Sweat Opening Soon on Broadway

Lynn Nottage’s Sweat is beginning its previews in a few days. This is play is a must-see as it explains like no other artistic work Trump America. I think it is so important that I saw it for its off-Broadway run at the Public and purchased tickets for the Broadway run. I will post a more complete analysis after I see it again, but for now my advice is this: go see this play.

Raoul Peck Has Made a Work of Essential Viewing

Let me just get this out of my system at the top: I Am Not Your Negro, Raoul Peck’s exemplary documentary on James Baldwin, was robbed at the Oscars. In the interest of full disclosure, I didn’t see the OJ documentary, and now I really don’t want to. I think OJ mania may tell us a lot about our media-saturated culture, James Baldwin’s life, work, and vision speaks to the entirety of American culture, history, and society. Peck brings that vision to the fore and expertly demonstrates how Baldwin’s analysis of American life, which he developed in the Civil Rights Era, still has application in our post-Ferguson time.

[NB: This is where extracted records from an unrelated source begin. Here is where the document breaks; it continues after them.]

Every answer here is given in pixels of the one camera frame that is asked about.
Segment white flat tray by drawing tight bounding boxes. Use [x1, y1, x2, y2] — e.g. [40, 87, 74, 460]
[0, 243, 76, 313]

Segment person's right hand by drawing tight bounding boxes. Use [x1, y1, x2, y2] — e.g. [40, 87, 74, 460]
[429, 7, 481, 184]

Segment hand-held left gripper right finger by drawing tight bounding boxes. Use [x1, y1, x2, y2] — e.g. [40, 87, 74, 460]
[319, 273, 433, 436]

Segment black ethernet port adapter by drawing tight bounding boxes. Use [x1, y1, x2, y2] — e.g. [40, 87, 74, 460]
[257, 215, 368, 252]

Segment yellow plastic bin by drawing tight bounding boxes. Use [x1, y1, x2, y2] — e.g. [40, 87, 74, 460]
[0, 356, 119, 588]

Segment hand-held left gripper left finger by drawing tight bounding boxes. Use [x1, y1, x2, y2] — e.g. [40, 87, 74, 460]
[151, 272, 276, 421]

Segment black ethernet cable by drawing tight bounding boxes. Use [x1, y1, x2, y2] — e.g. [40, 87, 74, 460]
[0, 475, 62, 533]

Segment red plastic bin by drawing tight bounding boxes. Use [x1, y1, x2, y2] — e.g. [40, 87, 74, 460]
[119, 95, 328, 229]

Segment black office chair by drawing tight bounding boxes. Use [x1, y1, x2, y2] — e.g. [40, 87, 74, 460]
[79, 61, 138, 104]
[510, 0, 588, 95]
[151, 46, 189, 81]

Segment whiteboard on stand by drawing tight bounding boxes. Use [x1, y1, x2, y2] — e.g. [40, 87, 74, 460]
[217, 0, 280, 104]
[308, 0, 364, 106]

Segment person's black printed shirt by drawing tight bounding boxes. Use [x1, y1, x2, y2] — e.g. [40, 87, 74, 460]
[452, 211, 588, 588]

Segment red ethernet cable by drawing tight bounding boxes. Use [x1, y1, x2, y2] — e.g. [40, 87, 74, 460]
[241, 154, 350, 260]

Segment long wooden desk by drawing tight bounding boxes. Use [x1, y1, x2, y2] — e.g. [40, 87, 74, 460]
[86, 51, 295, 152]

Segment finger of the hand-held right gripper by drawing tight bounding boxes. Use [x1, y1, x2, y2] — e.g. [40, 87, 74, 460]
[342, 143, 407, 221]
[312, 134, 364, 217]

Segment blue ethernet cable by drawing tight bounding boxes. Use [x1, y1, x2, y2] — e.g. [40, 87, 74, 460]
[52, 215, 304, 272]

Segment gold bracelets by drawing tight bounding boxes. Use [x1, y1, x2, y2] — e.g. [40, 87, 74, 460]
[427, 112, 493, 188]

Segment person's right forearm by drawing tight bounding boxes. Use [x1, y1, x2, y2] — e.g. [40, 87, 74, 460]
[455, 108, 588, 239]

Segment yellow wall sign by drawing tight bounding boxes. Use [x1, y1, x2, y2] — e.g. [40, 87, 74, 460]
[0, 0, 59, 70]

Baldwin famously states, “The great force of history comes from the fact that we carry it within us, are unconsciously controlled by it in many ways, and history is literally present in all that we do.” In a nation that infamously “forgets” its past — how few of my students know when Pearl Harbor occurred — Baldwin is fierce in his argument (rightly) that the history of slavery and Jim Crow still is very much part of our present. This tenant serves as Peck’s thesis.

The film builds upon Baldwin’s notes for a planned but never completed book Remember This House. It rests on a three-legged stool of Baldwin’s friendships with three very different but significant figures: Medgar Evers, Malcolm X, and Martin Luther King, Jr. Another important relationship touched upon is his friendship with Raisin in the Sun playwright Lorraine Hansberry. Peck and Baldwin both are emphasizing the importance and synthesis of culture to politics. Baldwin again cogitates on the line between witness and actor (as in someone engaged in political activity); it is a blurred but fine line. And what emerges is how necessary Baldwin was to our changing perceptions during the 1950’s and 1960’s. As much as it was about bus seats and votes and marches, it was also about where those not white fit into the culture. Speaking of a John Wayne Western, the writer has the epiphany that he was the Indians.

I was struck by a clip from The Dick Caveat Show. Baldwin is joined by a saged academic from Yale University (a philosopher I believe). This professor challenges Baldwin on race, but invoking class! Doesn’t Baldwin have more in common with a white author than a black sharecropper? Firstly, I was amazed that this man would use class prejudice as a way of mitigating racial prejudice. Secondly, he — a learned and educated man — fails to grasp the truth in front of him in 1968: race is class.

Peck masterfully employs a large dose of Baldwin’s cultural criticism — particularly as race has been portrayed in American film — as part of his narrative. Why? Because legislative achievements are one thing, but that history Baldwin speaks of lives on in our attitudes and perceptions. It is present.

Samuel L. Jackson reads a number of Baldwin’s letters and essays. I knew going in that he was doing that, but still, I did not recognize — what is his usually distinct — voice. Jackson’s work adds to the power of the documentary.

I found the film so essential that it has inspired me to create a course exclusively on James Baldwin for my university.